En essayant de simplifier le code, Manabe et son collègue Richard Wetherald voulaient connaître le nombre minimum de niveaux discrets à utiliser dans son atmosphère modèle. Ils voulaient également savoir quels gaz à effet de serre il fallait inclure dans le modèle pour représenter adéquatement la façon dont les températures varient avec l'altitude, comme ces gaz absorbent la chaleur émise par la surface de la Terre, mais à des niveaux différents. Leur modèle climatique tridimensionnel était trop gourmand en informatique pour exécuter ces tests de modèle, ils ont donc dû construire un modèle unidimensionnel plus simple. Ils voulaient simuler comment le rayonnement et les nuages interagissent pour redistribuer la chaleur et la vapeur d'eau dans l'atmosphère.
La majeure partie de l'article s'intéresse à la construction du modèle simple et à la réalisation de ces tests. Mais ils font également deux autres expériences dans le document pour quantifier comment les gaz à effet de serre pourraient modifier le climat. Et c'est là que la percée s'est produite :ils ont découvert qu'ils avaient construit le modèle parfait pour estimer avec précision comment les activités humaines pourraient modifier la température de surface de la Terre.
Leur première expérience sur le changement climatique n'était pas d'examiner le rôle du dioxyde de carbone, mais devait examiner les effets de la vapeur d'eau injectée haut dans la stratosphère à partir d'une flotte potentielle de jets supersoniques, car cela et un éventuel hiver nucléaire étaient les préoccupations immédiates de l'époque. Cependant, leur tableau 5 entre dans l'histoire comme la première estimation fiable de combien le monde se réchaufferait si les concentrations de dioxyde de carbone doublaient. Manabe et Wetherald ont estimé à 2,36℃ le réchauffement, non loin de la meilleure estimation d'aujourd'hui de 3 ℃.

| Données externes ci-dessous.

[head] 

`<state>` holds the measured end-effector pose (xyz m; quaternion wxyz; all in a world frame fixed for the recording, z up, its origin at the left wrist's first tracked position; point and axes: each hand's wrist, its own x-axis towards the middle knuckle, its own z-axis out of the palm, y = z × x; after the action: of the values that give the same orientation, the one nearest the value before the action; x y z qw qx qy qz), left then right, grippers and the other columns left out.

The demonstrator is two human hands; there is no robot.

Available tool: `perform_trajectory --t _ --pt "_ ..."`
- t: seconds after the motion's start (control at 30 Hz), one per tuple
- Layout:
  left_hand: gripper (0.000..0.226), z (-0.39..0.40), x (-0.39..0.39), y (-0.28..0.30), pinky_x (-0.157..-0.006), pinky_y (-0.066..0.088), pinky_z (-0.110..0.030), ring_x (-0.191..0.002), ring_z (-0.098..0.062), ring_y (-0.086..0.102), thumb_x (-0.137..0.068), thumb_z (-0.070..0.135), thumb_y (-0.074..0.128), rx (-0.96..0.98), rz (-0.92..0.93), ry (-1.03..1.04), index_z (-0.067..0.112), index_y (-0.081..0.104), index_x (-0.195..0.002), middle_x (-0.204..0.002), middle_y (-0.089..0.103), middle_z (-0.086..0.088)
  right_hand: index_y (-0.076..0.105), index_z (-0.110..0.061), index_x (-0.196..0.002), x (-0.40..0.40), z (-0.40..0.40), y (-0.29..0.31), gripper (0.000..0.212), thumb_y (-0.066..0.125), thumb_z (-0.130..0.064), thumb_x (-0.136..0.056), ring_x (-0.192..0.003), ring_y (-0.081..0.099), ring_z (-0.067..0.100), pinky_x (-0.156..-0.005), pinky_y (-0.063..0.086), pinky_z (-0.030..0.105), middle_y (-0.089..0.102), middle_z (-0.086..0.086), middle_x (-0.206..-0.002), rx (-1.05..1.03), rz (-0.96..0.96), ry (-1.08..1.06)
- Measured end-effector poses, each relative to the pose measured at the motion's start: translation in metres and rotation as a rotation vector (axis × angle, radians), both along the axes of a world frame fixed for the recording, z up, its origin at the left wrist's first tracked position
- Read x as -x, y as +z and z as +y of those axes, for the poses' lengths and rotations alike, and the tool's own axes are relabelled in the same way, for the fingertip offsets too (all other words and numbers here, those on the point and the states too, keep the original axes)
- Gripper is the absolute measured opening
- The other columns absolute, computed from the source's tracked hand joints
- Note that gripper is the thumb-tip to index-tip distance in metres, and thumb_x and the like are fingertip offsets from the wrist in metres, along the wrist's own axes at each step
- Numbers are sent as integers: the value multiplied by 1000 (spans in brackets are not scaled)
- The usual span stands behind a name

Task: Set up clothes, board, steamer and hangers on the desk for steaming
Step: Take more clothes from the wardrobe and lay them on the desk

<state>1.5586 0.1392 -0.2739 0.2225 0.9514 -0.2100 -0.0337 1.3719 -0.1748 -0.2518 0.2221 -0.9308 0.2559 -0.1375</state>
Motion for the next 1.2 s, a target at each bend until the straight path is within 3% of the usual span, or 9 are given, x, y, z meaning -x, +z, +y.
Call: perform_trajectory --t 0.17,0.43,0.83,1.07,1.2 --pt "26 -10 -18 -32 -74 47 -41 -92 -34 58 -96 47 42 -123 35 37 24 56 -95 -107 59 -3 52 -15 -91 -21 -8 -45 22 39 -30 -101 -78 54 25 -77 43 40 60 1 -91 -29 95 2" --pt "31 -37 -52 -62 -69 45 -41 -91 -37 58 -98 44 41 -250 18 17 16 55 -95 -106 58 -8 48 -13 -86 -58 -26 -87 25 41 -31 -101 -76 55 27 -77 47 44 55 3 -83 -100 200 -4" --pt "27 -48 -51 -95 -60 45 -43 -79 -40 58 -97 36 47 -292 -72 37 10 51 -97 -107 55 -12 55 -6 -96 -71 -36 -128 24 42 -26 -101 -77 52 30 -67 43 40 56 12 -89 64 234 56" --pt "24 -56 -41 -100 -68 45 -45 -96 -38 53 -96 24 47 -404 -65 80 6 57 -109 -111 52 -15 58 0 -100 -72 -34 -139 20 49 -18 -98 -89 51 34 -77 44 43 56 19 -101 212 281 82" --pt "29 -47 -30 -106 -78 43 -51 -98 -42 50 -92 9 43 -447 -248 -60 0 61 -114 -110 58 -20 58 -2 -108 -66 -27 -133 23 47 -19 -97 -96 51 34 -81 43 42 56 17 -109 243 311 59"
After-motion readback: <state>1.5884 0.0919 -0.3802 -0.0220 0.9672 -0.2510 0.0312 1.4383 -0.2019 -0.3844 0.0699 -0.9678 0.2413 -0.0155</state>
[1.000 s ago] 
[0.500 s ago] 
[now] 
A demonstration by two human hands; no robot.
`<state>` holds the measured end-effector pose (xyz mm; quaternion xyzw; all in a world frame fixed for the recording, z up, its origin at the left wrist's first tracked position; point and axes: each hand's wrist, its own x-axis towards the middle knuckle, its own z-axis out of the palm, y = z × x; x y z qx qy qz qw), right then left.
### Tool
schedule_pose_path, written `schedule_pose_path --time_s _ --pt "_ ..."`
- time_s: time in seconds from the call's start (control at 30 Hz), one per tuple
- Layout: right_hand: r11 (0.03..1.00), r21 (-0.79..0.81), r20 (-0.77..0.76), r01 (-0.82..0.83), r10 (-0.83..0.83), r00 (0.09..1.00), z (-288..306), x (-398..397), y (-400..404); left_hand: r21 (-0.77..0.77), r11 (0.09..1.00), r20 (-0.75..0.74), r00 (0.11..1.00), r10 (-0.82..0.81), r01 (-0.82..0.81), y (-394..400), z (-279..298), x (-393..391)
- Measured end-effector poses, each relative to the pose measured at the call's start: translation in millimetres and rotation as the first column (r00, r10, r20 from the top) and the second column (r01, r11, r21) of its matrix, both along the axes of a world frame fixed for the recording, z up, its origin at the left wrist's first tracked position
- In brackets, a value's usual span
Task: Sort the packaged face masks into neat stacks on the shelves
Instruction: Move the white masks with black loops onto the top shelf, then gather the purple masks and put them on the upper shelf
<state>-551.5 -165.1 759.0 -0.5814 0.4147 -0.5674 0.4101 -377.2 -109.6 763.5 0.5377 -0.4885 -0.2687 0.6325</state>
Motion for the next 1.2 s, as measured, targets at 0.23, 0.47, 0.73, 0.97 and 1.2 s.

Les tentatives précédentes pour estimer le réchauffement dû à l'augmentation du dioxyde de carbone avaient échoué, alors que les scientifiques s'efforçaient de comprendre comment la vapeur d'eau, le gaz à effet de serre le plus important dans l'atmosphère, réagirait au fur et à mesure que la Terre se réchauffait. Le modèle simple de Manabe et Wetherald pourrait redistribuer avec précision la vapeur d'eau comme le font les vrais nuages profonds, la vapeur d'eau augmentant largement en concentration jusqu'à un certain niveau d'humidité. Cette augmentation s'est avérée amplifier le réchauffement dû au dioxyde de carbone d'environ 75 %. Cette estimation de rétroaction de vapeur d'eau a également résisté à l'épreuve du temps.
Manabé, travailler avec divers collègues, a continué à écrire de nombreux autres articles sur la modélisation du climat. Il a jeté les bases des efforts de modélisation du climat mondial d'aujourd'hui. La physique était d'une simplicité séduisante pour que ses modèles puissent fonctionner sur ces premiers ordinateurs. Encore, en étant simple, les résultats pouvaient être compris et testés. Son application de ces modèles simples aux problèmes urgents d'aujourd'hui était perspicace.
Après avoir obtenu un diplôme en physique il y a plus de 30 ans, J'ai choisi une carrière en sciences de l'atmosphère plutôt qu'en physique des particules. Je me suis toujours inquiété de la façon dont ma physique appliquée était perçue par mes collègues physiciens traditionnels. Avec un prix Nobel de physique à la ceinture de notre discipline, cela me donne, ainsi qu'à mes collègues de la modélisation climatique, la crédibilité et la reconnaissance auxquelles nous aspirons :la science du climat est une vraie science.
Cet article est republié à partir de The Conversation sous une licence Creative Commons. Lire l'article original.